A recent report by Susan Gaidos peers into the possibility that animals do have consciousness. But where it goes off is that it tries to equate brain synapses and a nervous system is responsible. This might be an answer but for one thing, not all animal brains, creature brains are the same. So what is consciousness after all? See if you can figure it out. Is it just meat and synaptic charges, or is it something else?
By Susan Gaidos, Science News
One afternoon while participating in studies in a University of Oxford lab, Abel snatched a hook away from Betty, leaving her without a tool to complete a task. Spying a piece of straight wire nearby, she picked it up, bent one end into a hook and used it to finish the job. Nothing about this story was remarkable, except for the fact that Betty was a New Caledonian crow.
Betty isn’t the only crow with such conceptual ingenuity. Nor are crows the only members of the animal kingdom to exhibit similar mental powers. Animals can do all sorts of clever things: Studies of chimpanzees, gorillas, dolphins and birds have found that some can add, subtract, create sentences, plan ahead or deceive others.
To carry out such tasks, these animals must be drawing on past experiences and then using them along with immediate perceptions to make sense of it all. In other words, some scientists would say, these animals are thinking consciously.

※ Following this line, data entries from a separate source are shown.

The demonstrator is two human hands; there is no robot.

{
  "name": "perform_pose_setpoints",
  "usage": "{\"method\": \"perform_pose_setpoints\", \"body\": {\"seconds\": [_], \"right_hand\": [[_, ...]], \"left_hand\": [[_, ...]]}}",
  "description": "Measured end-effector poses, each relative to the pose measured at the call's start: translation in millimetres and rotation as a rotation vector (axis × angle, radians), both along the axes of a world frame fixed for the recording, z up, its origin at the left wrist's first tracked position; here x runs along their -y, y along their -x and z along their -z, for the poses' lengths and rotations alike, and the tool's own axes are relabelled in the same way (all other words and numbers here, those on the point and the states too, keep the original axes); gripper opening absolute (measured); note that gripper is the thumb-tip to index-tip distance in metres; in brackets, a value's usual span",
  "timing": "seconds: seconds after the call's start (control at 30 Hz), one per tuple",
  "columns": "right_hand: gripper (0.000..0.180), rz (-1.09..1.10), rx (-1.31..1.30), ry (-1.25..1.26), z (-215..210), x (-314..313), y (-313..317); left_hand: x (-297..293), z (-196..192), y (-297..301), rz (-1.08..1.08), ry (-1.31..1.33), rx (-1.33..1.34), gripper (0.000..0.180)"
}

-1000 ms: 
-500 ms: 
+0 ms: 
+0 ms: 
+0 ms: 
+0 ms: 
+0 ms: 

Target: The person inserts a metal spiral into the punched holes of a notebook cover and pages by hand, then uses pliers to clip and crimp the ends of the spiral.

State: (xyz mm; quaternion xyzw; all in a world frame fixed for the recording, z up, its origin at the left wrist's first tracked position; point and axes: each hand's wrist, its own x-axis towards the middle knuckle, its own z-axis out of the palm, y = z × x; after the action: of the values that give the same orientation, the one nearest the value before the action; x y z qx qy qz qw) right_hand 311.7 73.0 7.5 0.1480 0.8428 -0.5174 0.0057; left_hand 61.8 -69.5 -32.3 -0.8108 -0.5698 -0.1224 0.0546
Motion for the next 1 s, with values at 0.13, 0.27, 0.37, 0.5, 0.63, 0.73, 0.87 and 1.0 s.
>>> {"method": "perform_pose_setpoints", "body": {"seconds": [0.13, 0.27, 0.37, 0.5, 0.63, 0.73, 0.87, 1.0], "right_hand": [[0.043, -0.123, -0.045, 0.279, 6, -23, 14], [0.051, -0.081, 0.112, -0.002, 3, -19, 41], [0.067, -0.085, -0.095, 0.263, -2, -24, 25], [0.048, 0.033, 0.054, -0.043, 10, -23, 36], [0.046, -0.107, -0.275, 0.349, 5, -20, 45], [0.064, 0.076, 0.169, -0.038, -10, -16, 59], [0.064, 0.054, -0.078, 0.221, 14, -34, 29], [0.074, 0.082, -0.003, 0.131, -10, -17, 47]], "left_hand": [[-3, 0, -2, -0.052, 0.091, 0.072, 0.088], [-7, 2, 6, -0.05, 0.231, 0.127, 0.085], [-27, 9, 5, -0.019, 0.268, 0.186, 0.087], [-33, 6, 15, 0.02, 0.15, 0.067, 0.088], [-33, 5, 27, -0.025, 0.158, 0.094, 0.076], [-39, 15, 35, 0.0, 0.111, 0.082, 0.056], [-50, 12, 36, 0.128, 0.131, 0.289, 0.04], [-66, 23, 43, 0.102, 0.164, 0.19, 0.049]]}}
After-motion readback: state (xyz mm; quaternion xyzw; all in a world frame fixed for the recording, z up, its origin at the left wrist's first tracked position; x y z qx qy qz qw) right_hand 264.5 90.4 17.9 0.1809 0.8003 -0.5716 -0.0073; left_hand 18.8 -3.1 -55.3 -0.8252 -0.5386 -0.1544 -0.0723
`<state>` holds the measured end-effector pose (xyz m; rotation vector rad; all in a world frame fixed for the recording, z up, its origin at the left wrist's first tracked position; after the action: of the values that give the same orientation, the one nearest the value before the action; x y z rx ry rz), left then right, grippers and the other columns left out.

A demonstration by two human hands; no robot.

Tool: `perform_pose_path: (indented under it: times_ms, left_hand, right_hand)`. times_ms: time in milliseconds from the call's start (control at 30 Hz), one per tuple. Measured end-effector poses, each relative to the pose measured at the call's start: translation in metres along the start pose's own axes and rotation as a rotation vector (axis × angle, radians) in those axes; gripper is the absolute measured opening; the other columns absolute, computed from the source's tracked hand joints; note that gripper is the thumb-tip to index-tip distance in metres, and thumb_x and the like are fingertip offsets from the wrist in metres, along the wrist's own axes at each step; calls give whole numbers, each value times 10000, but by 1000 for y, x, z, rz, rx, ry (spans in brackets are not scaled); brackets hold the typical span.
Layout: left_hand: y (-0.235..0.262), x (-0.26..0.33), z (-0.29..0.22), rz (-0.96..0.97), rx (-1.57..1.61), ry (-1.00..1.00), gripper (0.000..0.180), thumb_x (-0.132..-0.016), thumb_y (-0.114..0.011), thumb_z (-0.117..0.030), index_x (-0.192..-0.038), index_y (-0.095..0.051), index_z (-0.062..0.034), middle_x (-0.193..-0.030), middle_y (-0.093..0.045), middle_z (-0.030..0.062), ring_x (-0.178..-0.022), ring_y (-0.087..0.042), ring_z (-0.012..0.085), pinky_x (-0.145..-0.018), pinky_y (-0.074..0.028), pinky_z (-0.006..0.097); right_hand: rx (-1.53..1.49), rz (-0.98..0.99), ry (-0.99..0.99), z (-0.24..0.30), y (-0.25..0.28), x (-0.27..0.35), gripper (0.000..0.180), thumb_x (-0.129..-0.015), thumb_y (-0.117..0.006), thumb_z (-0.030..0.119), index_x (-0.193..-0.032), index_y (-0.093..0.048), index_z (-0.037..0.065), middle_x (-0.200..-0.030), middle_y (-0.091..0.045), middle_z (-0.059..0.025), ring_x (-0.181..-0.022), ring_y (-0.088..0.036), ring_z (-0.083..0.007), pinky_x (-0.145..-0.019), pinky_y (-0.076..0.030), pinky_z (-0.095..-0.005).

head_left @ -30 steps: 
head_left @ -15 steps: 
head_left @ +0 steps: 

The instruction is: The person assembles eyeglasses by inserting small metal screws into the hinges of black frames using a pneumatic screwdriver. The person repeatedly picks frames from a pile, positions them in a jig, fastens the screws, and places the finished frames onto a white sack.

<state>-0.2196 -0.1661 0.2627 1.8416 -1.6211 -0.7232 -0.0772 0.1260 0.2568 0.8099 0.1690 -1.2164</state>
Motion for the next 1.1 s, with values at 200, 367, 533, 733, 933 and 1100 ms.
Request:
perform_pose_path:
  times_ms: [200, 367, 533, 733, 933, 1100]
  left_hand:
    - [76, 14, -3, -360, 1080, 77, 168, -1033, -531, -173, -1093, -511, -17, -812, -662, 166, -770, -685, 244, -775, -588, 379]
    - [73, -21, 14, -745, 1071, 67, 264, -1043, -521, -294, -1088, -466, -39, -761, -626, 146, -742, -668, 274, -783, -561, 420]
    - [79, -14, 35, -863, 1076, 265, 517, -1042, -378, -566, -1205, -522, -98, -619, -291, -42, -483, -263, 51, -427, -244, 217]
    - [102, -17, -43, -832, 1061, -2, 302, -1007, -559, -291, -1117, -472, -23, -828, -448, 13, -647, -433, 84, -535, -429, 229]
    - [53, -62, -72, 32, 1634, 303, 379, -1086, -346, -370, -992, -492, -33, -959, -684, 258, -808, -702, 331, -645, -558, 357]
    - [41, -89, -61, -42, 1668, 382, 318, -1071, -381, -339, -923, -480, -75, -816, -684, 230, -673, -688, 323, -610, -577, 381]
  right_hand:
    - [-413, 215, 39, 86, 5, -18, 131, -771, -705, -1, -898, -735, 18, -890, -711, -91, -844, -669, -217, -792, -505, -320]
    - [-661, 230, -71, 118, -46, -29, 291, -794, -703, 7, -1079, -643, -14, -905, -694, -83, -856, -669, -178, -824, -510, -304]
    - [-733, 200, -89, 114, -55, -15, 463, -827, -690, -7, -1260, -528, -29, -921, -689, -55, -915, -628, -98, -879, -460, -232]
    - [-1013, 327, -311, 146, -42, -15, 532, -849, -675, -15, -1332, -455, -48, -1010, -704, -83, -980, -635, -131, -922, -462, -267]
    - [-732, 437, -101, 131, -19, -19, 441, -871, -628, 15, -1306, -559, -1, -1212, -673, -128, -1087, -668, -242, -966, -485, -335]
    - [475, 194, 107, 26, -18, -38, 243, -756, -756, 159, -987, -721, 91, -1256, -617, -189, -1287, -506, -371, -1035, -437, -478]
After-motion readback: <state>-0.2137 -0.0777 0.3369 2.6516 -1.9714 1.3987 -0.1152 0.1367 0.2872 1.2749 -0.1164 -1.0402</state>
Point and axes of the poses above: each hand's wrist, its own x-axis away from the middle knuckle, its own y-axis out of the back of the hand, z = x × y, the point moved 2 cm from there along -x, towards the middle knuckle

Many people (some scientists among them) would like to believe that consciousness sets the human mind apart from the rest of the animal kingdom. But whether in humans or other creatures, behavioral signs of cognizance all arise from the tangled interactions of neurons in the brain. So a growing number of scientists contend that animals with brain structures and neural circuitry similar to humans’ might experience something like human awareness, even if a bit less sophisticated.
Still, everyone agrees that consciousness is one of science’s great unsolved mysteries. Something goes on in the heads of people when they are seeing, thinking or feeling that does not occur during dreamless sleep. For two decades or so, researchers have been conducting studies to see what kinds of brain activity match up with those specific experiences.
Drawing on this information, scientists are now poised to explore the possible presence of consciousness in animals. Neurobiological information gleaned from studies of brain activity, together with studies of animal behavior, may help scientists identify various types of conscious states in animals, says neurobiologist David Edelman of the Neurosciences Institute in San Diego. He and collaborator Anil K. Seth outlined a framework for probing animal consciousness in the September Trends in Neurosciences.
“In many cases, we still know nothing about the brain areas that would control consciousness in a particular animal,” Edelman says. “But we now have data in the human domain that suggests where to look and what to look for.”
Past studies have shown that specific monkey brain structures do what they do in humans when the animals engage in certain activities, such as tracking objects in their visual field. “This raises the intriguing question whether conscious experience requires the specific structure of human or primate brains,” biologist Donald Griffin wrote in Animal Minds: Beyond Cognition to Consciousness in 2001.
But today, Edelman says, most neuro scientists agree that consciousness probably correlates with the degree of complexity of the nervous system, not just a specific brain architecture. And studies are exploring self-awareness beyond monkeys and apes, even beyond mammals.